• [Task brief]: Reproduce the data word for word, keeping every line complete.

___ Raw data ___

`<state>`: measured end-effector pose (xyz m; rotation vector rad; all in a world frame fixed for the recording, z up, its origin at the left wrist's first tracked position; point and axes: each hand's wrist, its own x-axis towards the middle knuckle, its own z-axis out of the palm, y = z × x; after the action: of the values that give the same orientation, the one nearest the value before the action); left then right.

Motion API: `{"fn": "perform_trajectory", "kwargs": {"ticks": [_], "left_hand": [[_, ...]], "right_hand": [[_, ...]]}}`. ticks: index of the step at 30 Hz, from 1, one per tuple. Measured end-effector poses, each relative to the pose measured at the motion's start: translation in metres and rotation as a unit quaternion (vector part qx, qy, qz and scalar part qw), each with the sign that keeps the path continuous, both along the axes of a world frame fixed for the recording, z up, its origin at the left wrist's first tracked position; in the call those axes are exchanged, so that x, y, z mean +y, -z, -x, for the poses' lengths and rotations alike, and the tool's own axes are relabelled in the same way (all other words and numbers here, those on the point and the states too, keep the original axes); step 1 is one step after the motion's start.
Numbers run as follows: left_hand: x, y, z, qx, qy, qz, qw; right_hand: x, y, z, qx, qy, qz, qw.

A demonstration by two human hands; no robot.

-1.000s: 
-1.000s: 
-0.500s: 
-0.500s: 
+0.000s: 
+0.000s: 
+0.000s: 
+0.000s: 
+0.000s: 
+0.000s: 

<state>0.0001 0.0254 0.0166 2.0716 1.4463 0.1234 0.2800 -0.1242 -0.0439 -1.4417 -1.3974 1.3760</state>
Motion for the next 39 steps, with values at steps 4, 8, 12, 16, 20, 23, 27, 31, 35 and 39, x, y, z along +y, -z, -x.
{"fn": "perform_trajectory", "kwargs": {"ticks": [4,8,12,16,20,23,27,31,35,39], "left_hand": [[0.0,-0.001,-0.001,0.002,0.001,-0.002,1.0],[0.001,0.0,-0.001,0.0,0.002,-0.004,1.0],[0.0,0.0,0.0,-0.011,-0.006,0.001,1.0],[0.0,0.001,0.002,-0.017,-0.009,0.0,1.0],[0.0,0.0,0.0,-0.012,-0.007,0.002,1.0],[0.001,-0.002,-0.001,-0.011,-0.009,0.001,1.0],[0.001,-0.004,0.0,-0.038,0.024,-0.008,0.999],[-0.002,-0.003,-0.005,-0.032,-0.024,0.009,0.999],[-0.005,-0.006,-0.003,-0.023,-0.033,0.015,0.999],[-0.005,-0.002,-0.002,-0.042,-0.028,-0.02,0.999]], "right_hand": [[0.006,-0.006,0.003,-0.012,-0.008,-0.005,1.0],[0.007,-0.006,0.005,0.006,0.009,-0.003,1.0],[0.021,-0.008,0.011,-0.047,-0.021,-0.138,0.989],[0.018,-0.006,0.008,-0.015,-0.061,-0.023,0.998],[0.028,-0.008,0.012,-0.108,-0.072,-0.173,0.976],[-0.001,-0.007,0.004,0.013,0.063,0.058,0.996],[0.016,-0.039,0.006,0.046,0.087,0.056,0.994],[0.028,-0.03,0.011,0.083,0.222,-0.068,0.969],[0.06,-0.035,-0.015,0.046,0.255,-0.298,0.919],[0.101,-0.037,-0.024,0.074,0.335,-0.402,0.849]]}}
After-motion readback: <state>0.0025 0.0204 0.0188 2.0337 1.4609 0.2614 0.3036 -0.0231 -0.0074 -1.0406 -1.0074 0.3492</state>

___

• [Solution]:
`<state>`: measured end-effector pose (xyz m; rotation vector rad; all in a world frame fixed for the recording, z up, its origin at the left wrist's first tracked position; point and axes: each hand's wrist, its own x-axis towards the middle knuckle, its own z-axis out of the palm, y = z × x; after the action: of the values that give the same orientation, the one nearest the value before the action); left then right.

Motion API: `{"fn": "perform_trajectory", "kwargs": {"ticks": [_], "left_hand": [[_, ...]], "right_hand": [[_, ...]]}}`. ticks: index of the step at 30 Hz, from 1, one per tuple. Measured end-effector poses, each relative to the pose measured at the motion's start: translation in metres and rotation as a unit quaternion (vector part qx, qy, qz and scalar part qw), each with the sign that keeps the path continuous, both along the axes of a world frame fixed for the recording, z up, its origin at the left wrist's first tracked position; in the call those axes are exchanged, so that x, y, z mean +y, -z, -x, for the poses' lengths and rotations alike, and the tool's own axes are relabelled in the same way (all other words and numbers here, those on the point and the states too, keep the original axes); step 1 is one step after the motion's start.
Numbers run as follows: left_hand: x, y, z, qx, qy, qz, qw; right_hand: x, y, z, qx, qy, qz, qw.

A demonstration by two human hands; no robot.

-1.000s: 
-1.000s: 
-0.500s: 
-0.500s: 
+0.000s: 
+0.000s: 
+0.000s: 
+0.000s: 
+0.000s: 
+0.000s: 

<state>0.0001 0.0254 0.0166 2.0716 1.4463 0.1234 0.2800 -0.1242 -0.0439 -1.4417 -1.3974 1.3760</state>
Motion for the next 39 steps, with values at steps 4, 8, 12, 16, 20, 23, 27, 31, 35 and 39, x, y, z along +y, -z, -x.
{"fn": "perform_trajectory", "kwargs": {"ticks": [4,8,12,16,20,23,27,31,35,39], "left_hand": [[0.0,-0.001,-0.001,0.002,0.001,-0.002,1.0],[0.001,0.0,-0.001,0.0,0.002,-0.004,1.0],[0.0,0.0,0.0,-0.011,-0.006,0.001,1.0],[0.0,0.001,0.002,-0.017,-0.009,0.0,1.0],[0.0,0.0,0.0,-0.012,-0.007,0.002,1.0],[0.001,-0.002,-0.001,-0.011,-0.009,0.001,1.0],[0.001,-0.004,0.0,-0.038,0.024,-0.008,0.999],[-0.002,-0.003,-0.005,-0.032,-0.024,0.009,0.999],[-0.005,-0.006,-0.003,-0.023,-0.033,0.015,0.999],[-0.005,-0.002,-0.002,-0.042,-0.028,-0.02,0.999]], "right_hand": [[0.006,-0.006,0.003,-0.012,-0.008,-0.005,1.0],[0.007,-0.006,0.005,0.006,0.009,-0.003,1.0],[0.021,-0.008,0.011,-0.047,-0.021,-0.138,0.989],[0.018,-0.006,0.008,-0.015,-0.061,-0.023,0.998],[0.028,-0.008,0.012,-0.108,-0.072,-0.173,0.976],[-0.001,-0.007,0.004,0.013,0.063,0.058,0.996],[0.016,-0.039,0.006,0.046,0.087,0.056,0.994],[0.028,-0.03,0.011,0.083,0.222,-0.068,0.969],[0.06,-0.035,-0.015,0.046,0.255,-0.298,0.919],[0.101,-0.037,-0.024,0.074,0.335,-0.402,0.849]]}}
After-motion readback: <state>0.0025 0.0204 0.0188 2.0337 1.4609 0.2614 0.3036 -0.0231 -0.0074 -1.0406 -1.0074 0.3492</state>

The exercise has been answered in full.